1. A distributed computer system, comprising a group of nodes, each having:
a network operating system enabling one-to-one messages and one-to-several messages between said nodes,
a first function capable of marking a pending message as in error,
a node failure storage function, and
a second function, responsive to the node failure storage function indicating a given node as failing, for calling said first function to force marking selected messages to that given node into error, the selected messages comprising pending messages which satisfy a given condition.
2. The distributed computer system of claim 1, wherein the second function, responsive to the node failure storage function indicating a given node as failing, is adapted to call said first function to further force marking selected future messages to said given node into error, the selected messages comprising future messages which satisfy a given condition.
3. The distributed computer system of claim 1, wherein the node failure storage function is arranged for storing identifications of failing nodes from successive lack of response of such a node to an acknowledgment-requiring message.
4. The distributed computer system of claim 1, wherein the given condition comprises the fact a message specifies the address of said given node as a destination address.

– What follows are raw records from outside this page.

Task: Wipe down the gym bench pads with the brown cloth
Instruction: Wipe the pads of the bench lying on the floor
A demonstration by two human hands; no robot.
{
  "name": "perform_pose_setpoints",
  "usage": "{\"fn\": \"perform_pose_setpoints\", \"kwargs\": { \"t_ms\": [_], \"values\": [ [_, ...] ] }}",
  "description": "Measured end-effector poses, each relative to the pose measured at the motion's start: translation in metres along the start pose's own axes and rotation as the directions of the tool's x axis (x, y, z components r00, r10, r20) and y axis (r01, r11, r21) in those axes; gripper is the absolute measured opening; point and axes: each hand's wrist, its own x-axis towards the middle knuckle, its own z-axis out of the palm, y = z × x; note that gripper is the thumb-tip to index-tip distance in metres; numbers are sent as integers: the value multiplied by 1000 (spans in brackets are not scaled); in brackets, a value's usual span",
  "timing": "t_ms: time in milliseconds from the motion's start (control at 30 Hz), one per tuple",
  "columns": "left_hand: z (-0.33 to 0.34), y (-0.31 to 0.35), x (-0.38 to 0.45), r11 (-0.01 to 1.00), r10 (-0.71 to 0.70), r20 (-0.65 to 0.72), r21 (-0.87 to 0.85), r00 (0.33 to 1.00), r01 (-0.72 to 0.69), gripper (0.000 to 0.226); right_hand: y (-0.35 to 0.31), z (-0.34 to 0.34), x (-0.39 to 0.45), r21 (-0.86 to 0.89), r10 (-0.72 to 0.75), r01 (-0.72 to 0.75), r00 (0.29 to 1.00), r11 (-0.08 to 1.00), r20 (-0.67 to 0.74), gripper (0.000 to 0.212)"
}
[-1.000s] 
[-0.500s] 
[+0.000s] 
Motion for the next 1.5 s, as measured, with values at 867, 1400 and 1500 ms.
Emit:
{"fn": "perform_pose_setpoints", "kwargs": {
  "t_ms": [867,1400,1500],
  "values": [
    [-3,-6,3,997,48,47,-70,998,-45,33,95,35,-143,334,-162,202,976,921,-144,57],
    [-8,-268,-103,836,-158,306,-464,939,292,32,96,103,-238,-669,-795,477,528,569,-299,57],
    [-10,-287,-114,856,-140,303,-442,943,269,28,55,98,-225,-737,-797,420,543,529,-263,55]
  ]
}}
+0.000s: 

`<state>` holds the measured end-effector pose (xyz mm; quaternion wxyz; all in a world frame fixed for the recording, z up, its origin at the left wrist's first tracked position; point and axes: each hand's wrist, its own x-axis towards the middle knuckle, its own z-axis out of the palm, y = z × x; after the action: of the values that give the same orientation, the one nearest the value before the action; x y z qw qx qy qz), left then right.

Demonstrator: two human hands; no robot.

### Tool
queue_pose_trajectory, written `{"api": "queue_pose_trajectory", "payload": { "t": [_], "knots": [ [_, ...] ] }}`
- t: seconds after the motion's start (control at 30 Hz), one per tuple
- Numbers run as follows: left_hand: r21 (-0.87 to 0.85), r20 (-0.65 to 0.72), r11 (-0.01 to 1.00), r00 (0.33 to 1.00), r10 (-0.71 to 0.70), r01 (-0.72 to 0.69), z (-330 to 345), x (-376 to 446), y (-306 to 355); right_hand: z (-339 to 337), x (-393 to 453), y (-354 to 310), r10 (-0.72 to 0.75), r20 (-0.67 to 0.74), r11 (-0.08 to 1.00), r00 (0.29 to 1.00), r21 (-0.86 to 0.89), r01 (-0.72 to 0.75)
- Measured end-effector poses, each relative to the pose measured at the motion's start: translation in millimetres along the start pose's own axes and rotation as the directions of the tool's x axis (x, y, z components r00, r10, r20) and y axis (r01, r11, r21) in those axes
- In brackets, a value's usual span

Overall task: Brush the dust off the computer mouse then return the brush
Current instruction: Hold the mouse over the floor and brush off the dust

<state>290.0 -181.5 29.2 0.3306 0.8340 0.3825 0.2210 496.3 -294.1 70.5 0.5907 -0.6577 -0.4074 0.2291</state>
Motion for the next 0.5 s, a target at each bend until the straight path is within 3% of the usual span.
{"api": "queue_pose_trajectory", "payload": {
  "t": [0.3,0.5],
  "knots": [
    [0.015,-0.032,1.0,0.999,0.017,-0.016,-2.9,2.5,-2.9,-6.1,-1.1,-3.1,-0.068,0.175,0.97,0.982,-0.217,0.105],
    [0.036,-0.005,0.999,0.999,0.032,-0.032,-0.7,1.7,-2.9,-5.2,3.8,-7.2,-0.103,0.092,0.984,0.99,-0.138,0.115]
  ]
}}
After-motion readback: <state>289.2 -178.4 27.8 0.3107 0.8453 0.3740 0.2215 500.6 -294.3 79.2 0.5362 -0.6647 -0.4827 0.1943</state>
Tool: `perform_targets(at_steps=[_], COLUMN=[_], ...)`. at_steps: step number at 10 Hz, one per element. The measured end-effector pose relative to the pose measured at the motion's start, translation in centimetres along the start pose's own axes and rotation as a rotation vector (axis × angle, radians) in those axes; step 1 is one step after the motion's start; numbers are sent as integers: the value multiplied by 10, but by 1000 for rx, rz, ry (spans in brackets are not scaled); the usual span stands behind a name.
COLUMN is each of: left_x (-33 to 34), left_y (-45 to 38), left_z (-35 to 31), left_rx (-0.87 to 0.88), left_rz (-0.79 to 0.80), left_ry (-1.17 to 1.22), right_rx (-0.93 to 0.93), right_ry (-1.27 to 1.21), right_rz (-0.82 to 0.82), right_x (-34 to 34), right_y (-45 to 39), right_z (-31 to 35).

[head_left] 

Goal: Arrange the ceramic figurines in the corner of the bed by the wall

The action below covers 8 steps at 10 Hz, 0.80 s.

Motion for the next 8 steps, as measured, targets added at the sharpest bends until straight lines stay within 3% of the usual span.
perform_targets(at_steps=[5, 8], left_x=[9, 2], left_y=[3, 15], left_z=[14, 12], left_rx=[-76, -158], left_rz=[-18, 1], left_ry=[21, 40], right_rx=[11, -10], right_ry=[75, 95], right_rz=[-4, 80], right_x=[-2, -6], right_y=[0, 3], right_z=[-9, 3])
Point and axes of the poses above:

5. The distributed computer system of claim 1, wherein:
said group of nodes has a master node,
said master node having a node failure detection function, capable of:
repetitively sending an acknowledgment-requiring message from the master node to at least some of the other nodes,
responsive to a given node failure condition, involving possible successive lack of responses from the same node, storing identification of that node as a failing node in the node failure storage function of the master node, and sending a corresponding node status update message to all other nodes in the group, and
each of the non master nodes having a node failure registration function responsive to receipt of such a node status update message for updating a node storage function of the non master node.
6. The distributed computer system of claim 1, wherein the first and second functions are part of the operating system.
7. The distributed computer system of claim 5, wherein each node of the group having a node storage function for storing identifications of each node of the group and, responsive to the node failure storage function, updating identifications of failing nodes.
8. The distributed computer system of claim 1, wherein each node uses a messaging function called Transmission Transport Protocol.
9. The distributed computer system of claim 5, wherein the node failure detection function in master node uses a messaging function called User Datagram Protocol.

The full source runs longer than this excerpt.